ASSIGNMENT:
Using the entries below, quote exactly the span of lines that begins with the line containing "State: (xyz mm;" and ends with the final line.

DATA TO EXAMINE:
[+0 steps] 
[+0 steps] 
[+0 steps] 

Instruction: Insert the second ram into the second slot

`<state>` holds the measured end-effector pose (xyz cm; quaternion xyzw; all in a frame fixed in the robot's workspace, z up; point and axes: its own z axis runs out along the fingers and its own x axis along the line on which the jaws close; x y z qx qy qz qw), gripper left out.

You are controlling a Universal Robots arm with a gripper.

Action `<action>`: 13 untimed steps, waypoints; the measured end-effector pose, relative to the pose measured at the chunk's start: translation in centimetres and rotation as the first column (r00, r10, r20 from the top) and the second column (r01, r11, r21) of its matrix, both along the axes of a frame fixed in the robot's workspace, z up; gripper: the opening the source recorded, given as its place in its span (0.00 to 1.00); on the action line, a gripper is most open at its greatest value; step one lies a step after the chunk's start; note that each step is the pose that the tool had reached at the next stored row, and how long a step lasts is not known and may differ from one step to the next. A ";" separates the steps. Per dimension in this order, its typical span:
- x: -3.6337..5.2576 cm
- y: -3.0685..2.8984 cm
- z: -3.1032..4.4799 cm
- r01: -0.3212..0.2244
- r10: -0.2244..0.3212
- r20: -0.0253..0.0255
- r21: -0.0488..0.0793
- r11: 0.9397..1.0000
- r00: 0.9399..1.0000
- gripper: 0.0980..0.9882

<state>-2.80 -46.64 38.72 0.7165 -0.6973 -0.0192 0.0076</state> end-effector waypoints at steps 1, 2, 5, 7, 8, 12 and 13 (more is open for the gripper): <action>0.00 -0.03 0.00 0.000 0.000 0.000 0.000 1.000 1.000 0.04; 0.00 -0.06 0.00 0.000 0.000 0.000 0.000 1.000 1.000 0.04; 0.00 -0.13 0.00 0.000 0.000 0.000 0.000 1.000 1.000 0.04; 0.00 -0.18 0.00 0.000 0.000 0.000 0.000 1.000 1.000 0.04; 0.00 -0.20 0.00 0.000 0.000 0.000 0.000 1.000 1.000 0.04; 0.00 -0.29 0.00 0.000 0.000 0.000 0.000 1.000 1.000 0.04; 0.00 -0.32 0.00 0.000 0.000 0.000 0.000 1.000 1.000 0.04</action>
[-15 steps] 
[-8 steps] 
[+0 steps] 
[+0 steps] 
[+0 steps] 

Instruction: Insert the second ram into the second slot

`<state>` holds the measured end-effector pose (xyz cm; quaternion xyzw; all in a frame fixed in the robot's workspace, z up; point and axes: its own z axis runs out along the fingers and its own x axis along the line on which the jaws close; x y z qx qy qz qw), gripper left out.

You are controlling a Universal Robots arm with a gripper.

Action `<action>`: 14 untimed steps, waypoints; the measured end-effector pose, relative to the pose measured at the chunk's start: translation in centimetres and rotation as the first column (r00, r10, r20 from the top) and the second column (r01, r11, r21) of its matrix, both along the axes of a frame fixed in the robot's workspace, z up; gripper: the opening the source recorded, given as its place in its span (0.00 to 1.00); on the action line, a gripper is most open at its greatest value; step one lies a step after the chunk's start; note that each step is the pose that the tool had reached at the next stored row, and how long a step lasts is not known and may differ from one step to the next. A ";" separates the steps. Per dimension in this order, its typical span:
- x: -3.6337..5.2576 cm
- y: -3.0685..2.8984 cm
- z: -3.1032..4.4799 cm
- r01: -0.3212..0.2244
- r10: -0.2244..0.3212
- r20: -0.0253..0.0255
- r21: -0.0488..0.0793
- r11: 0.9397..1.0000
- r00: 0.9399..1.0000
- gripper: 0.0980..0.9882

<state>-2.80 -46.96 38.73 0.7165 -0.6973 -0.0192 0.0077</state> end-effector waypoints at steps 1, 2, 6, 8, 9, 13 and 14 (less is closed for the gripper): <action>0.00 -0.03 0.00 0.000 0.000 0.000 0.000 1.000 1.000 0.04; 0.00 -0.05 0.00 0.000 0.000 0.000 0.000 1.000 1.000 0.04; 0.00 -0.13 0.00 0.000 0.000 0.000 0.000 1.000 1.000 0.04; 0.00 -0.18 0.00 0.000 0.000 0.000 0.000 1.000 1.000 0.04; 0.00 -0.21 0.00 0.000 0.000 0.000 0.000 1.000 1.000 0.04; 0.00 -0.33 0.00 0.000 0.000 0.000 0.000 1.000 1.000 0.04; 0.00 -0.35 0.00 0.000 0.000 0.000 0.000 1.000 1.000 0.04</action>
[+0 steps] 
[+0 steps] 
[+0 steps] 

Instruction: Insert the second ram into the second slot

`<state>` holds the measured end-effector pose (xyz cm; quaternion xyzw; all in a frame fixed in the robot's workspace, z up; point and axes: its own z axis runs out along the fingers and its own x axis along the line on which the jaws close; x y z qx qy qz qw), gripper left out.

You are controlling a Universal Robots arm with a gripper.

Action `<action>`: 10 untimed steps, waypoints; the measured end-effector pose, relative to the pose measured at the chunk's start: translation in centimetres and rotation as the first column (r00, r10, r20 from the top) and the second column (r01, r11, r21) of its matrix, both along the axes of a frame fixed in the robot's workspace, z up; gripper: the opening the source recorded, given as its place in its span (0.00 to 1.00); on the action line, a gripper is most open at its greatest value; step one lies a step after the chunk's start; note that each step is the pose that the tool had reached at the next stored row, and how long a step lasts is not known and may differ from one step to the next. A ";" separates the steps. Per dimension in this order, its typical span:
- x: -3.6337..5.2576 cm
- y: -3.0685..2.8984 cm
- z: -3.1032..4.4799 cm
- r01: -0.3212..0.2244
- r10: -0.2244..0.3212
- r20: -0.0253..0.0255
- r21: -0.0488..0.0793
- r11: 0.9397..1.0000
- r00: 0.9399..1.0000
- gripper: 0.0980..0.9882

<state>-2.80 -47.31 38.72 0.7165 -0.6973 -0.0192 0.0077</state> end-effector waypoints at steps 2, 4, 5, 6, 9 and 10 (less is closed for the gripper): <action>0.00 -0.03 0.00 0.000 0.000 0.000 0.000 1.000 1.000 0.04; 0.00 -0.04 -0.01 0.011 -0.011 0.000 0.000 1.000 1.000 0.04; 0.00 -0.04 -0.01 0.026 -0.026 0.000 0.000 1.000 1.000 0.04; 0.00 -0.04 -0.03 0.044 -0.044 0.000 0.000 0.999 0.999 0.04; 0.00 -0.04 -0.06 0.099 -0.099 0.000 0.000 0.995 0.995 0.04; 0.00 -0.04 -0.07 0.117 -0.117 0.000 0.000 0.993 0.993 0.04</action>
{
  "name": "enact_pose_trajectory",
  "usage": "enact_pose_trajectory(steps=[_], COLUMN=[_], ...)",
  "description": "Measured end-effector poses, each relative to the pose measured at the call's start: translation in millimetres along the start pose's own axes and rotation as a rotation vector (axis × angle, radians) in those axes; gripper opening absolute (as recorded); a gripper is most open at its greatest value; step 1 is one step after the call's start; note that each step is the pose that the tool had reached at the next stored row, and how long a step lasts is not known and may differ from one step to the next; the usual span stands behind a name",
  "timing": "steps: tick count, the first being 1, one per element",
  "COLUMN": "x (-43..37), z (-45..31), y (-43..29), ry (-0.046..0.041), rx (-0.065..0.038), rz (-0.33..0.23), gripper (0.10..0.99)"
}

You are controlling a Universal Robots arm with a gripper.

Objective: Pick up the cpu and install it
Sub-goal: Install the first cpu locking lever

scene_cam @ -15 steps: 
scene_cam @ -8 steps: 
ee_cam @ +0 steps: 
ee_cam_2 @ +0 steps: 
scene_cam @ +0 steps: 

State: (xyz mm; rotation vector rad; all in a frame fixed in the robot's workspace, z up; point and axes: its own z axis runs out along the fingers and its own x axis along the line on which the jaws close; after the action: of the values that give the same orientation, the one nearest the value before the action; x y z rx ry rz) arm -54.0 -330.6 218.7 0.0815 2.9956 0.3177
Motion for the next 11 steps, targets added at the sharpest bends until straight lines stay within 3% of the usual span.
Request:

SOLVED EXERCISE:
State: (xyz mm; rotation vector rad; all in a frame fixed in the robot's workspace, z up; point and axes: its own z axis runs out along the fingers and its own x axis along the line on which the jaws close; after the action: of the values that give the same orientation, the one nearest the value before the action; x y z rx ry rz) arm -54.0 -330.6 218.7 0.0815 2.9956 0.3177
Motion for the next 11 steps, targets added at the sharpest bends until straight lines stay within 3% of the usual span.
Request:

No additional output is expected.